Induction of HSP70 in rat brain following subarachnoid hemorrhage produced by endovascular perforation

Abstract

Current experimental research on subarachnoid hemorrhage (SAH) has been limited by the lack of a small-animal model that physiologically resembles SAH and consistently demonstrates acute and delayed cellular injury. Recently, a model for inducing SAH by endovascular perforation of the internal carotid artery has been developed in the rat. This model physiologically resembles SAH. However, little histological data detailing cellular injury after SAH are available in this or other models.

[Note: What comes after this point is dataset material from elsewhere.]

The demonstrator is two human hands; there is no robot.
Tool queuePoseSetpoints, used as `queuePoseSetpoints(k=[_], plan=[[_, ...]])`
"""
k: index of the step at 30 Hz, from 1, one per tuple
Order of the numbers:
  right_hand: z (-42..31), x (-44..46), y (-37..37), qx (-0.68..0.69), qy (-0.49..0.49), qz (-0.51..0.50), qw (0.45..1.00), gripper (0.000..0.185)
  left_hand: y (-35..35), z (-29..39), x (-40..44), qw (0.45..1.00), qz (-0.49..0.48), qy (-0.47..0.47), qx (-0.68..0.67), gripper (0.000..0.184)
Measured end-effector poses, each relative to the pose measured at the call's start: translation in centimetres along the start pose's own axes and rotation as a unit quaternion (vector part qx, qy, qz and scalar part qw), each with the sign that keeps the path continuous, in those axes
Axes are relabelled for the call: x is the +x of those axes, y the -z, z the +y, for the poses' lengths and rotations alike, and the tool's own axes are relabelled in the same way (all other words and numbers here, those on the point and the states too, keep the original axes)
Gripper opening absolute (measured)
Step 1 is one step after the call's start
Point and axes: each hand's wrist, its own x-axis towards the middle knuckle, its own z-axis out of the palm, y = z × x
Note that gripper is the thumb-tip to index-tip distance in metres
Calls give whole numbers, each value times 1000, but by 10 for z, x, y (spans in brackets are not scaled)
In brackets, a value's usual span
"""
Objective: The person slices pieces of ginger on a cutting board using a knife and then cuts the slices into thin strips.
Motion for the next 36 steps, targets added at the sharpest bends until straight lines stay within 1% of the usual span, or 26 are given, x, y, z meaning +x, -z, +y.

Using immunocytochemistry, the authors investigated the induction of the 70-kD heat shock protein, HSP70, a sensitive marker for cellular stress or injury in the brain, 1 and 5 days following endovascular SAH. The authors also used the conventional histological techniques of cresyl violet and hematoxylin and eosin staining to investigate cellular damage 1 and 5 days after the endovascular SAH. One day following the SAH, HSP70 was induced in all six animals examined in multiple anatomical regions, including the basal forebrain, thalamus, neocortex, striatum, and hippocampus. This HSP70 induction was observed in multiple vascular distributions bilaterally. Immunostaining with HSP70 occurred primarily in neurons but also was observed in glia and endothelium. Five days after the SAH, a similar but more intense pattern of HSP70 immunostaining was observed in all eight animals examined. Specifically, HSP70 immunoreactivity was observed in at least one region of the hippocampus more often at 5 days (six of eight animals) than at 1 day (one of six animals, p < 0.05, one-tailed Fisher's exact test). No HSP70 immunostaining was observed in control animals at 1 day or at 5 days. Conventional histology demonstrated foci of ischemic neuronal damage and cellular necrosis; however, HSP70 immunocytochemistry detailed cellular injury far better than conventional histology in all animals tested at both 1 day and 5 days. Our results demonstrate that HSP70 is induced in multiple regions and cell types 1 day and 5 days following endovascular SAH. Because ischemia is a known inducer of stress genes, the authors propose that acute and delayed ischemia are the processes responsible for the induction of HSP70 that was observed at 1 day and 5 days, respectively. Investigation of HSP70 induction following endovascular SAH may also serve as the basis for a new, inexpensive animal model to assess potential therapeutic interventions.